LPA toured the indoor areas of the home during today's inspection. LPA obtained a copy of the Child Care Facility Roster during today's inspection and it is current. LPA reviewed the Fire/Disaster drill log during today's visit. Last fire drill was documented on 5/20/21. LPA reviewed four children's files and are complete including a Parent's Rights form and the immunization records form. Licensee has a working telephone in the home. LPA observed sufficient materials, toys, and play equipment for the day care children. LPA observed the home has central A/C and heating. Off limit areas in the home are the three bedrooms, the master bathroom, and the garage. The home washing and dryer area is located in the off-limits garage. There are no stairs in the home.
LPA observed a fully charged 3A40BC fire extinguisher, working smoke and carbon monoxide detectors and no bodies of water. The Licensee states that she does not have any weapons in the home. All detergents, cleaning compounds, medications, and other similar items are stored inaccessible to children. LPA discussed Incidental Medical Services (IMS) with the Licensee. Licensee has in file immunization records for pertussis, measles, and flu vaccines for herself and for her helper according with the SB792.
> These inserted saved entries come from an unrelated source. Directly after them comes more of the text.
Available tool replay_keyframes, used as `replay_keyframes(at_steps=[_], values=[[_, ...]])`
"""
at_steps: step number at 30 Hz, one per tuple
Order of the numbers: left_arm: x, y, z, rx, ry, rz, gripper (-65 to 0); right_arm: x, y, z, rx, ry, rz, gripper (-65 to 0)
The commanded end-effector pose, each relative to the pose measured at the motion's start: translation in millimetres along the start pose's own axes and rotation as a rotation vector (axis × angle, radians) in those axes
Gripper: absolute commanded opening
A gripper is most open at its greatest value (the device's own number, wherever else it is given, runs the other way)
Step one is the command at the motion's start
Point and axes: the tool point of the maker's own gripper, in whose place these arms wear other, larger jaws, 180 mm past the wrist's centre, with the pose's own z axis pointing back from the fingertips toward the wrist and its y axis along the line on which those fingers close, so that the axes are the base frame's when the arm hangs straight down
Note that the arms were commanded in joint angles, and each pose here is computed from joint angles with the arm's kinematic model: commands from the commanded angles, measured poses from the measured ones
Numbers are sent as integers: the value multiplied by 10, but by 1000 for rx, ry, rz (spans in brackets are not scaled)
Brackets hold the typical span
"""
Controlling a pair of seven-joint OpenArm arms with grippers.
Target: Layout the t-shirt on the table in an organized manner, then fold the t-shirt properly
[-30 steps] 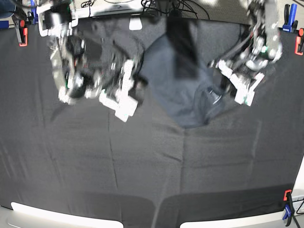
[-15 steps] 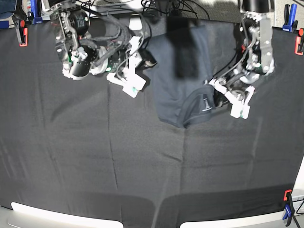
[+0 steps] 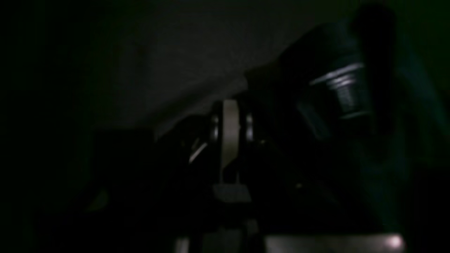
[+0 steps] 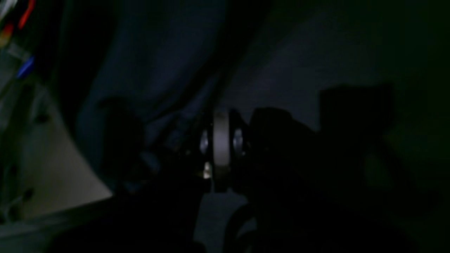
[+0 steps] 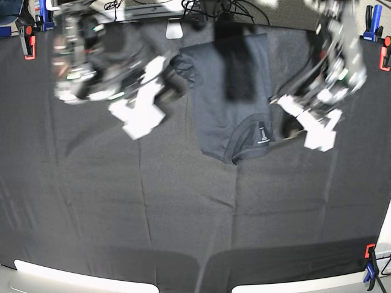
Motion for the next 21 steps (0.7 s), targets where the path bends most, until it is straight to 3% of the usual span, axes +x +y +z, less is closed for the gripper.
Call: replay_keyframes(at_steps=[1, 8, 15, 21], values=[[159, 37, 118, 12, -57, -9, -650, 159, -26, 113, -11, -71, 22, -650], [-168, 199, 859, 104, 65, -40, -650, -151, -368, 626, -193, -83, -76, -650], [-681, 112, 1610, 60, 268, 63, -650, -809, -341, 1072, -301, 35, -177, -650], [-1216, 113, 2214, 107, 508, 114, -650, -1537, 34, 1255, -298, 223, -313, -650]])
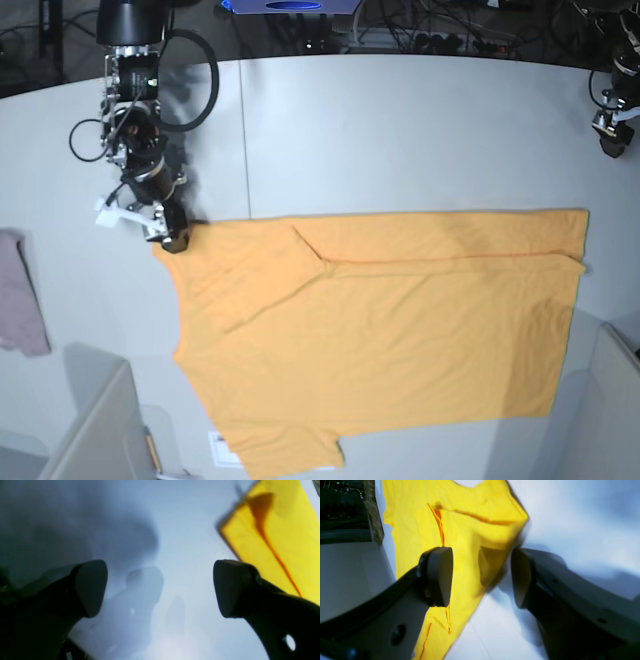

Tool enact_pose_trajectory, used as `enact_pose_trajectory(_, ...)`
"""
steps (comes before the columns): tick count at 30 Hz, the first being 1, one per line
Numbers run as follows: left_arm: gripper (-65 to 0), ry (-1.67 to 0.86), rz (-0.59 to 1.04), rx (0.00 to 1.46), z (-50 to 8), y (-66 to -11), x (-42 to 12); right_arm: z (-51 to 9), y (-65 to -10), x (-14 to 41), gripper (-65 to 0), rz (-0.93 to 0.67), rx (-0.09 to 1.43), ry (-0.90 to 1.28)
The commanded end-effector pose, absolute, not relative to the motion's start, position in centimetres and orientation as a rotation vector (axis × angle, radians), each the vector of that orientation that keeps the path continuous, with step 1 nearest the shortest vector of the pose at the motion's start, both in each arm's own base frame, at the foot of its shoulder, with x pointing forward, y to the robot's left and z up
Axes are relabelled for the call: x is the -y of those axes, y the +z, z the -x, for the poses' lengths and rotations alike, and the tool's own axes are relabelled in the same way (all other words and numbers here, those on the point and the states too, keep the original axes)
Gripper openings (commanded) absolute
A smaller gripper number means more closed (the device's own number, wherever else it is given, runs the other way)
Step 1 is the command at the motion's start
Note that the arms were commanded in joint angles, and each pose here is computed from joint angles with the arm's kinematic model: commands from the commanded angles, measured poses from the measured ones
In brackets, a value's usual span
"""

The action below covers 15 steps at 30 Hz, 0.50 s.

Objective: Fold the T-shirt properly
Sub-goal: 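Lower both grippers and grasp the shirt's collar-side edge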

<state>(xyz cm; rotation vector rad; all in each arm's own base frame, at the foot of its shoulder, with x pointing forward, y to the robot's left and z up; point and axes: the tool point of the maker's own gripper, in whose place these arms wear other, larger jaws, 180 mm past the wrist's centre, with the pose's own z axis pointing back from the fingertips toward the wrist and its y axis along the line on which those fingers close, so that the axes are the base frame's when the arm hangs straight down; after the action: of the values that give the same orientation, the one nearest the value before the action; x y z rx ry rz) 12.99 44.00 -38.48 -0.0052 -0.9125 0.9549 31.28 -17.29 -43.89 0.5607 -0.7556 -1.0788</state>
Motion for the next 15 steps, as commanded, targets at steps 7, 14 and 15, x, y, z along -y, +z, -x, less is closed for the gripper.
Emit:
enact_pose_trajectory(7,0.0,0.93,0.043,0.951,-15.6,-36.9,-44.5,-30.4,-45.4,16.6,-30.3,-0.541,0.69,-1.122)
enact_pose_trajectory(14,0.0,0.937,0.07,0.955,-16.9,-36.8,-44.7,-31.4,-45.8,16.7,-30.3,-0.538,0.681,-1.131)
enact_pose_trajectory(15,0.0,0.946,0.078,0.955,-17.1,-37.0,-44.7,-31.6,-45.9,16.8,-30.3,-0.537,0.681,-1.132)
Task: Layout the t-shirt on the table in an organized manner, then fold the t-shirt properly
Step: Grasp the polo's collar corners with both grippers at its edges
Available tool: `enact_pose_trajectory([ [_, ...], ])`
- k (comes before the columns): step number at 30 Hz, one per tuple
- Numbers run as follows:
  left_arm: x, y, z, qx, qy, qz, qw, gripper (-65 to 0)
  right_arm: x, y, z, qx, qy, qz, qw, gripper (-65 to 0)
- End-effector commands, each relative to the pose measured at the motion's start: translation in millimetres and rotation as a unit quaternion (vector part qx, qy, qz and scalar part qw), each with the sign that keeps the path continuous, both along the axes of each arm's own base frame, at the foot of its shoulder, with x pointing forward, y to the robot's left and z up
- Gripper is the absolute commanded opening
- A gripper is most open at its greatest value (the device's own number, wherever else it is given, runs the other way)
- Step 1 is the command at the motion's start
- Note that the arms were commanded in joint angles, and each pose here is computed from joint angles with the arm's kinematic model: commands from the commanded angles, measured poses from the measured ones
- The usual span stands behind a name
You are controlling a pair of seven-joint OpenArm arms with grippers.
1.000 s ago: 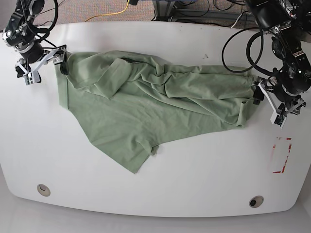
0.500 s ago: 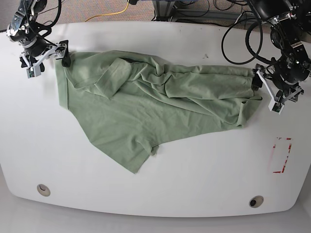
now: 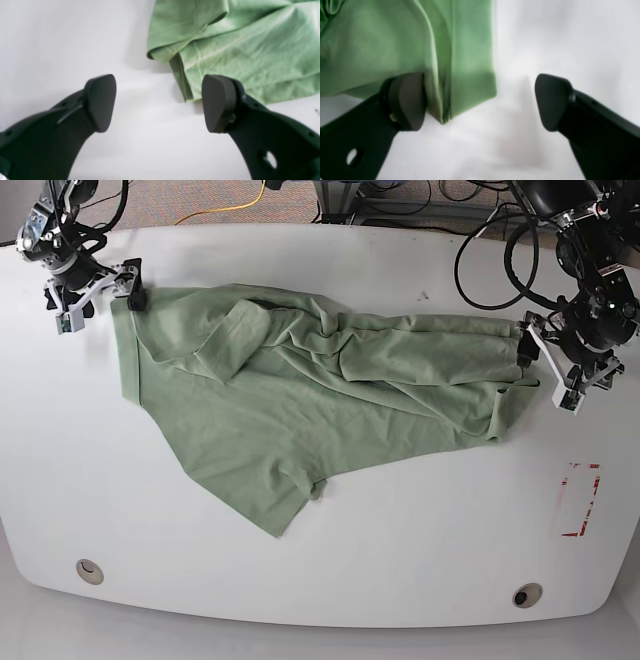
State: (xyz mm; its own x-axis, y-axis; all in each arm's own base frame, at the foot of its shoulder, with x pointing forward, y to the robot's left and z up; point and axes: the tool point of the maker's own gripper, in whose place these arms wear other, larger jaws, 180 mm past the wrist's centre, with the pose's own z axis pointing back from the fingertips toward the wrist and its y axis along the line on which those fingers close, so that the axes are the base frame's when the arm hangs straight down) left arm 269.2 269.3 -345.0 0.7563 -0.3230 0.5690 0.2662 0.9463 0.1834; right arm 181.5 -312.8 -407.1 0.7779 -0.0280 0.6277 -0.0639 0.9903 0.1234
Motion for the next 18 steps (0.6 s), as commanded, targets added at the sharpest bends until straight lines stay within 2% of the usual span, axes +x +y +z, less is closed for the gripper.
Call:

A review of staff records on 9/10/21 indicates that all adults residing in the home or other individuals who require caregiver background checks have received criminal record and child abuse index clearances or exemptions.
Report dated 9/16/21 continues in page 2.
SUPERVISOR'S NAME: Mary SeguraTELEPHONE: (408) 324-2152
LICENSING EVALUATOR NAME: Fermin Campos-JaramilloTELEPHONE: 408-334-8557
LICENSING EVALUATOR SIGNATURE:

DATE: 09/16/2021
I acknowledge receipt of this form and understand my licensing appeal rights as explained and received.
FACILITY REPRESENTATIVE SIGNATURE:

DATE: 09/16/2021
This report must be available at Child Care and Group Home facilities for public review for 3 years.
LIC809 (FAS) - (06/04)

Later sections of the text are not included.